Florida's Highwaymen: African-American Landscape Painters and the Fort Pierce Art Phenomenon Delray Beach

Instructor
Brian McConnell
W709D

Course Description

Join Dr. Brian McConnell as he explores the story of Florida's Highwaymen, a group of 26 African-American artists that exhibited resourcefulness and creativity, forging a unique style of painting that offered them economic independence amidst the Jim Crow era. Starting in the 1950s and inspired by A.E. "Bean" Backus and Alfred Hair, these self-taught artists depicted Florida's landscapes in a vibrant manner, using a "fast painting" technique. Scenes of serene wilderness—beaches, marshes, sunny days, and storms -- were crafted from memory and experience into landscape abstractions that nevertheless created a very real image of an emerging Florida, America's last frontier. Using inexpensive materials, they stacked paintings in cars for efficient sales, showcasing ingenuity and adapting to expanding automobile access to the state in a manner very different from turn-of-the-century art colonies. Florida's Highwaymen turned to art as a means of livelihood, leaving a lasting legacy of artistic style and entrepreneurial spirit that remains active today.



About the Instructor

  • Brian McConnell, Ph.D.'s research interests span the Old World from prehistory through the Middle Ages. He concentrates on the island of Sicily, where he has conducted archaeological field research for over three decades, including FAU’s summer study abroad excavation program at ancient Palikè (Rocchicella di Mineo). He has published a book on the journey through Sicily by painters Thomas Cole and Samuel James Ainsley (Agli Albori del Viaggio Moderno in Sicilia, Il viaggio di Thomas Cole e Samuel James Ainsley per la Sicilia 1842, Domenico Sanfilippo Editore, Catania 2014) and a documentary and analytical monograph on Wall Illustrations from the ‘Grotte di Caratabia’ (University of Palermo/Franco Serra Editore 2015), as well as a variety of articles and reports in international journals and convention proceedings.

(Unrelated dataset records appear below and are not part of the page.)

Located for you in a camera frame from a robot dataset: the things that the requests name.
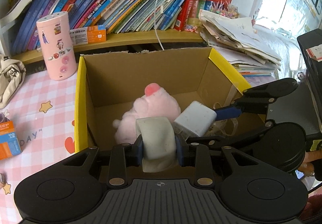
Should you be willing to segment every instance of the beige fabric bag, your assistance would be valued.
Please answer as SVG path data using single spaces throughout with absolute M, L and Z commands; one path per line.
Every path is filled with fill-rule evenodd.
M 0 54 L 0 109 L 6 107 L 24 82 L 25 76 L 26 68 L 22 61 Z

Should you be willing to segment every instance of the gray ribbed plate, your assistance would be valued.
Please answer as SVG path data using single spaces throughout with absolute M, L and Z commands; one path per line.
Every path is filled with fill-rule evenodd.
M 96 210 L 69 224 L 250 224 L 231 214 L 210 190 L 188 180 L 133 180 L 111 190 Z M 300 224 L 299 220 L 286 222 Z

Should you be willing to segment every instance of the cardboard box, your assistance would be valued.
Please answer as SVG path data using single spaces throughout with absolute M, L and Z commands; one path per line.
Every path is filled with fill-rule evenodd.
M 178 101 L 182 111 L 193 101 L 209 108 L 215 102 L 223 105 L 232 84 L 239 92 L 251 87 L 233 66 L 211 48 L 81 56 L 75 98 L 75 151 L 93 145 L 87 125 L 99 148 L 111 150 L 116 144 L 113 120 L 121 119 L 152 82 L 164 87 Z M 263 124 L 256 114 L 242 114 L 238 122 L 237 134 Z M 228 122 L 227 127 L 230 127 L 227 132 L 231 132 L 232 123 Z
M 69 31 L 73 46 L 106 41 L 104 25 L 77 28 Z
M 13 122 L 0 123 L 0 160 L 21 153 L 20 145 L 14 132 Z

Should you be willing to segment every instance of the red plush nose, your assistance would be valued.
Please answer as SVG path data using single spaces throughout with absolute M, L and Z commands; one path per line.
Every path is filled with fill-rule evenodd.
M 144 89 L 144 94 L 146 96 L 152 95 L 154 92 L 157 92 L 161 87 L 156 83 L 151 83 Z

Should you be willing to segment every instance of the purple book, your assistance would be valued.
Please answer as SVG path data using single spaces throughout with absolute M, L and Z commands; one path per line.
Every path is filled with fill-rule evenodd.
M 44 10 L 43 14 L 41 15 L 40 18 L 45 17 L 46 15 L 48 15 L 50 8 L 54 5 L 56 0 L 50 0 L 50 2 L 48 3 L 46 9 Z M 38 31 L 37 31 L 37 27 L 35 28 L 35 30 L 33 31 L 33 36 L 31 37 L 27 50 L 33 50 L 35 49 L 35 45 L 38 41 Z

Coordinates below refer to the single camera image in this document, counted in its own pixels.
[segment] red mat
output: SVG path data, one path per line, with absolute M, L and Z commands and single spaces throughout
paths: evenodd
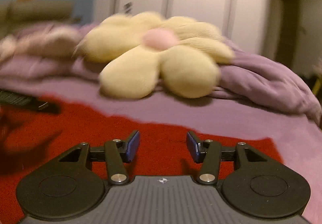
M 40 165 L 79 144 L 101 146 L 105 141 L 126 138 L 133 130 L 141 132 L 141 144 L 133 163 L 127 165 L 133 175 L 195 175 L 194 164 L 186 148 L 190 129 L 163 124 L 139 123 L 127 118 L 106 117 L 81 104 L 60 102 L 60 115 L 47 115 L 6 109 L 7 119 L 0 128 L 0 220 L 14 224 L 23 217 L 15 198 L 19 180 Z M 197 133 L 201 139 L 213 139 L 234 146 L 239 139 Z M 272 158 L 282 161 L 271 139 L 247 141 Z M 106 178 L 105 163 L 93 163 L 93 171 Z M 221 165 L 220 178 L 232 172 L 232 163 Z

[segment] crumpled blanket
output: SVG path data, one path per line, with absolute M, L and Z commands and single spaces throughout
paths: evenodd
M 243 99 L 286 114 L 305 114 L 320 125 L 321 105 L 304 81 L 285 66 L 263 56 L 243 52 L 230 40 L 236 54 L 231 65 L 221 65 L 221 81 L 213 98 Z M 49 76 L 78 76 L 98 80 L 104 64 L 76 60 L 58 61 L 38 56 L 14 56 L 0 66 L 0 76 L 41 79 Z

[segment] silver screw
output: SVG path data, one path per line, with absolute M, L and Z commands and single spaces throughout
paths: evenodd
M 113 180 L 114 182 L 123 182 L 126 181 L 127 176 L 125 176 L 124 174 L 114 174 L 111 177 L 111 180 Z
M 202 174 L 199 176 L 199 179 L 204 182 L 212 182 L 216 179 L 216 177 L 213 174 Z

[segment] beige stuffed animal
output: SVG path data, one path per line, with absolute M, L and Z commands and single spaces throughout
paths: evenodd
M 207 96 L 220 80 L 217 63 L 234 58 L 212 24 L 186 17 L 165 20 L 153 12 L 107 18 L 77 52 L 89 61 L 109 62 L 99 75 L 102 92 L 129 99 L 149 95 L 160 77 L 178 96 Z

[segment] bed
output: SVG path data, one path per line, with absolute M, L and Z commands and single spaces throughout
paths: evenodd
M 322 223 L 322 132 L 306 114 L 287 115 L 251 102 L 247 98 L 214 96 L 194 100 L 175 97 L 157 87 L 146 98 L 115 100 L 99 94 L 91 76 L 56 74 L 42 79 L 21 80 L 2 74 L 1 88 L 34 95 L 52 95 L 67 102 L 80 102 L 107 115 L 121 115 L 141 122 L 182 125 L 205 134 L 245 140 L 271 138 L 284 163 L 303 175 L 311 186 L 311 199 L 303 216 Z

He teaches undergraduate art history surveys and upper division courses that focus on ancient and medieval cultures of the Mediterranean and Europe. He has taught graduate seminars on such varied topics as Picasso, Minimalism, the Art of Internment, Art & Human Rights, and Art & Sound, and he has directed and served on MFA committees for the Department of Visual Arts & Art History and Ph.D. committees for the D. F. Schmidt College of Arts & Letters.